_THE PROBLEM:_ Copy out the entries below precisely; nothing is to be omitted.

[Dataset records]

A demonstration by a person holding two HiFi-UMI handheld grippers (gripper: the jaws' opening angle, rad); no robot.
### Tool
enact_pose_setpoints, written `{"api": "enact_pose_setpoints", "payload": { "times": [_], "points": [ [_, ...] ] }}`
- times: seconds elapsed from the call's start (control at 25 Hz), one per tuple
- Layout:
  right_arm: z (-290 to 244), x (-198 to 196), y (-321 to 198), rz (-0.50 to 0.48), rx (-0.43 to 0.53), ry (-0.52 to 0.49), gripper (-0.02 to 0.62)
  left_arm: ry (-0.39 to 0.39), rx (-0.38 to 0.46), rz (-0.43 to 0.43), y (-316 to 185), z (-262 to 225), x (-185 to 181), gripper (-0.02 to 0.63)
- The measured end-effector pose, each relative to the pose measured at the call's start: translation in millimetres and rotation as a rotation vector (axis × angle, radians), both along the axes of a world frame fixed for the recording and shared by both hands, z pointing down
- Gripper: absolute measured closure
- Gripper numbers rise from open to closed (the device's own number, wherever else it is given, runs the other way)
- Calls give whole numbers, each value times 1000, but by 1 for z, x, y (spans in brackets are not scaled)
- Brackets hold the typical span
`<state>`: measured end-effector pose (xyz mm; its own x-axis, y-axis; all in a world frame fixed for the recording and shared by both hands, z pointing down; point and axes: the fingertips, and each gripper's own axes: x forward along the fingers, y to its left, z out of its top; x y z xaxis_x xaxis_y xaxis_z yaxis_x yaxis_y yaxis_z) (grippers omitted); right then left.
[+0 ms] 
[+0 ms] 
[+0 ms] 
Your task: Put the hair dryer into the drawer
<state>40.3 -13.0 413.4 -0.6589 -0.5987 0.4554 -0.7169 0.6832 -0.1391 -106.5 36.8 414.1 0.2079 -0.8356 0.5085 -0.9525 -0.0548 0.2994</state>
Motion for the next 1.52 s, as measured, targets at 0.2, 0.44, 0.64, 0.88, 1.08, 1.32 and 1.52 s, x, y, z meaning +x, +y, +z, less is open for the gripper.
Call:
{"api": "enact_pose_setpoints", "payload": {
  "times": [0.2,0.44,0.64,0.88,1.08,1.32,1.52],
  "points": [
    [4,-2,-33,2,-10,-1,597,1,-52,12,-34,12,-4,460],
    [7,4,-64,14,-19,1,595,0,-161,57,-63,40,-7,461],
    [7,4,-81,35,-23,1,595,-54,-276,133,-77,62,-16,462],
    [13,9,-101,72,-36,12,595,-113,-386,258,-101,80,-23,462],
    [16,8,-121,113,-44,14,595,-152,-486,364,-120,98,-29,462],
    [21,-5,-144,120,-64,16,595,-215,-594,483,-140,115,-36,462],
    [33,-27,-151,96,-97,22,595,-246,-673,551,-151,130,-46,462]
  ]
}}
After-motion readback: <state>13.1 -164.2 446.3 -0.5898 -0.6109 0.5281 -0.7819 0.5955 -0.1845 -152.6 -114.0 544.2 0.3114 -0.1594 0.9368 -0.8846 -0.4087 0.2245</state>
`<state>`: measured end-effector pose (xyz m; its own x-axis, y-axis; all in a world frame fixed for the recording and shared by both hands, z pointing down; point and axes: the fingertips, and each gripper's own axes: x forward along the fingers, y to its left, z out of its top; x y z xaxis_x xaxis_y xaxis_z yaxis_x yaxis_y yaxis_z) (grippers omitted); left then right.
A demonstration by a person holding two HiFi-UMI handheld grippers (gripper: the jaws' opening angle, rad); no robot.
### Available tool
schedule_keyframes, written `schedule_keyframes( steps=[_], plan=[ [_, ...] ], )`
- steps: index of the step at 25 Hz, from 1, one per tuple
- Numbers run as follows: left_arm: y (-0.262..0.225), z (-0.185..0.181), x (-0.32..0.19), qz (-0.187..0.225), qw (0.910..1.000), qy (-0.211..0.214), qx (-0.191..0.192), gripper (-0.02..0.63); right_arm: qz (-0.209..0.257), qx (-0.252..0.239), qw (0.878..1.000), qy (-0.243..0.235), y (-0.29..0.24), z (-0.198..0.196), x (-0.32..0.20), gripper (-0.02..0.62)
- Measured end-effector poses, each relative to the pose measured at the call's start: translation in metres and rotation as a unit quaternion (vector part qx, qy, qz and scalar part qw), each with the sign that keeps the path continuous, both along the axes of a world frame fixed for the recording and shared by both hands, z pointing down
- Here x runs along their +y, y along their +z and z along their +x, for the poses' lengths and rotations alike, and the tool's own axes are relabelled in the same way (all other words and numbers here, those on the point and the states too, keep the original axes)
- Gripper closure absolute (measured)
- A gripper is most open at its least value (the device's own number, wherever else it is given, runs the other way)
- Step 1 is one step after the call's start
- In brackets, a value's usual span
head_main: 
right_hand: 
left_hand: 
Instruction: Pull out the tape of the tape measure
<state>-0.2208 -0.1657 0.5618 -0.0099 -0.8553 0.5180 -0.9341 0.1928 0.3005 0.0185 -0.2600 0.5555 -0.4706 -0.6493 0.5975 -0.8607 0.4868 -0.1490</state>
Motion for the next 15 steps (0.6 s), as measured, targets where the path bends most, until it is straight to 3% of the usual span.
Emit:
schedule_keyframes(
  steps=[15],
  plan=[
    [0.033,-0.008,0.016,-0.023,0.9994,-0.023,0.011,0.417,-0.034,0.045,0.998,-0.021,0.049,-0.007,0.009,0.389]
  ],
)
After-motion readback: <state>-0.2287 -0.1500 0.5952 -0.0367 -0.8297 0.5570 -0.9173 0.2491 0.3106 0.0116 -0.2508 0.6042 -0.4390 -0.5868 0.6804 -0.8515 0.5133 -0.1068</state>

_RESPONSE TO THE TASK:_
A demonstration by a person holding two HiFi-UMI handheld grippers (gripper: the jaws' opening angle, rad); no robot.
### Tool
enact_pose_setpoints, written `{"api": "enact_pose_setpoints", "payload": { "times": [_], "points": [ [_, ...] ] }}`
- times: seconds elapsed from the call's start (control at 25 Hz), one per tuple
- Layout:
  right_arm: z (-290 to 244), x (-198 to 196), y (-321 to 198), rz (-0.50 to 0.48), rx (-0.43 to 0.53), ry (-0.52 to 0.49), gripper (-0.02 to 0.62)
  left_arm: ry (-0.39 to 0.39), rx (-0.38 to 0.46), rz (-0.43 to 0.43), y (-316 to 185), z (-262 to 225), x (-185 to 181), gripper (-0.02 to 0.63)
- The measured end-effector pose, each relative to the pose measured at the call's start: translation in millimetres and rotation as a rotation vector (axis × angle, radians), both along the axes of a world frame fixed for the recording and shared by both hands, z pointing down
- Gripper: absolute measured closure
- Gripper numbers rise from open to closed (the device's own number, wherever else it is given, runs the other way)
- Calls give whole numbers, each value times 1000, but by 1 for z, x, y (spans in brackets are not scaled)
- Brackets hold the typical span
`<state>`: measured end-effector pose (xyz mm; its own x-axis, y-axis; all in a world frame fixed for the recording and shared by both hands, z pointing down; point and axes: the fingertips, and each gripper's own axes: x forward along the fingers, y to its left, z out of its top; x y z xaxis_x xaxis_y xaxis_z yaxis_x yaxis_y yaxis_z) (grippers omitted); right then left.
[+0 ms] 
[+0 ms] 
[+0 ms] 
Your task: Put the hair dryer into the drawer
<state>40.3 -13.0 413.4 -0.6589 -0.5987 0.4554 -0.7169 0.6832 -0.1391 -106.5 36.8 414.1 0.2079 -0.8356 0.5085 -0.9525 -0.0548 0.2994</state>
Motion for the next 1.52 s, as measured, targets at 0.2, 0.44, 0.64, 0.88, 1.08, 1.32 and 1.52 s, x, y, z meaning +x, +y, +z, less is open for the gripper.
Call:
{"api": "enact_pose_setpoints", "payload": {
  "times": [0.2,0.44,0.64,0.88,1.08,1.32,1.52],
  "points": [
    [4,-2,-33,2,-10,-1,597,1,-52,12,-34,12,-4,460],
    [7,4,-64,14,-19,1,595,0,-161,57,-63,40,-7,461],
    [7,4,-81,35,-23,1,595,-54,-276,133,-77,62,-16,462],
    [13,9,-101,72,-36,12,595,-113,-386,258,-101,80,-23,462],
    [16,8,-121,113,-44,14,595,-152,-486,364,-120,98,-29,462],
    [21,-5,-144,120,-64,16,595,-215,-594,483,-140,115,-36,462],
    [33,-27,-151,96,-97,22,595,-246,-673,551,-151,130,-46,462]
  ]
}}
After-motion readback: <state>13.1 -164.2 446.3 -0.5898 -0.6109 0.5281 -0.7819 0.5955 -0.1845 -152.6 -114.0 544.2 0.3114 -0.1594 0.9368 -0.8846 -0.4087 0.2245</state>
`<state>`: measured end-effector pose (xyz m; its own x-axis, y-axis; all in a world frame fixed for the recording and shared by both hands, z pointing down; point and axes: the fingertips, and each gripper's own axes: x forward along the fingers, y to its left, z out of its top; x y z xaxis_x xaxis_y xaxis_z yaxis_x yaxis_y yaxis_z) (grippers omitted); left then right.
A demonstration by a person holding two HiFi-UMI handheld grippers (gripper: the jaws' opening angle, rad); no robot.
### Available tool
schedule_keyframes, written `schedule_keyframes( steps=[_], plan=[ [_, ...] ], )`
- steps: index of the step at 25 Hz, from 1, one per tuple
- Numbers run as follows: left_arm: y (-0.262..0.225), z (-0.185..0.181), x (-0.32..0.19), qz (-0.187..0.225), qw (0.910..1.000), qy (-0.211..0.214), qx (-0.191..0.192), gripper (-0.02..0.63); right_arm: qz (-0.209..0.257), qx (-0.252..0.239), qw (0.878..1.000), qy (-0.243..0.235), y (-0.29..0.24), z (-0.198..0.196), x (-0.32..0.20), gripper (-0.02..0.62)
- Measured end-effector poses, each relative to the pose measured at the call's start: translation in metres and rotation as a unit quaternion (vector part qx, qy, qz and scalar part qw), each with the sign that keeps the path continuous, both along the axes of a world frame fixed for the recording and shared by both hands, z pointing down
- Here x runs along their +y, y along their +z and z along their +x, for the poses' lengths and rotations alike, and the tool's own axes are relabelled in the same way (all other words and numbers here, those on the point and the states too, keep the original axes)
- Gripper closure absolute (measured)
- A gripper is most open at its least value (the device's own number, wherever else it is given, runs the other way)
- Step 1 is one step after the call's start
- In brackets, a value's usual span
head_main: 
right_hand: 
left_hand: 
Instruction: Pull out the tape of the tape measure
<state>-0.2208 -0.1657 0.5618 -0.0099 -0.8553 0.5180 -0.9341 0.1928 0.3005 0.0185 -0.2600 0.5555 -0.4706 -0.6493 0.5975 -0.8607 0.4868 -0.1490</state>
Motion for the next 15 steps (0.6 s), as measured, targets where the path bends most, until it is straight to 3% of the usual span.
Emit:
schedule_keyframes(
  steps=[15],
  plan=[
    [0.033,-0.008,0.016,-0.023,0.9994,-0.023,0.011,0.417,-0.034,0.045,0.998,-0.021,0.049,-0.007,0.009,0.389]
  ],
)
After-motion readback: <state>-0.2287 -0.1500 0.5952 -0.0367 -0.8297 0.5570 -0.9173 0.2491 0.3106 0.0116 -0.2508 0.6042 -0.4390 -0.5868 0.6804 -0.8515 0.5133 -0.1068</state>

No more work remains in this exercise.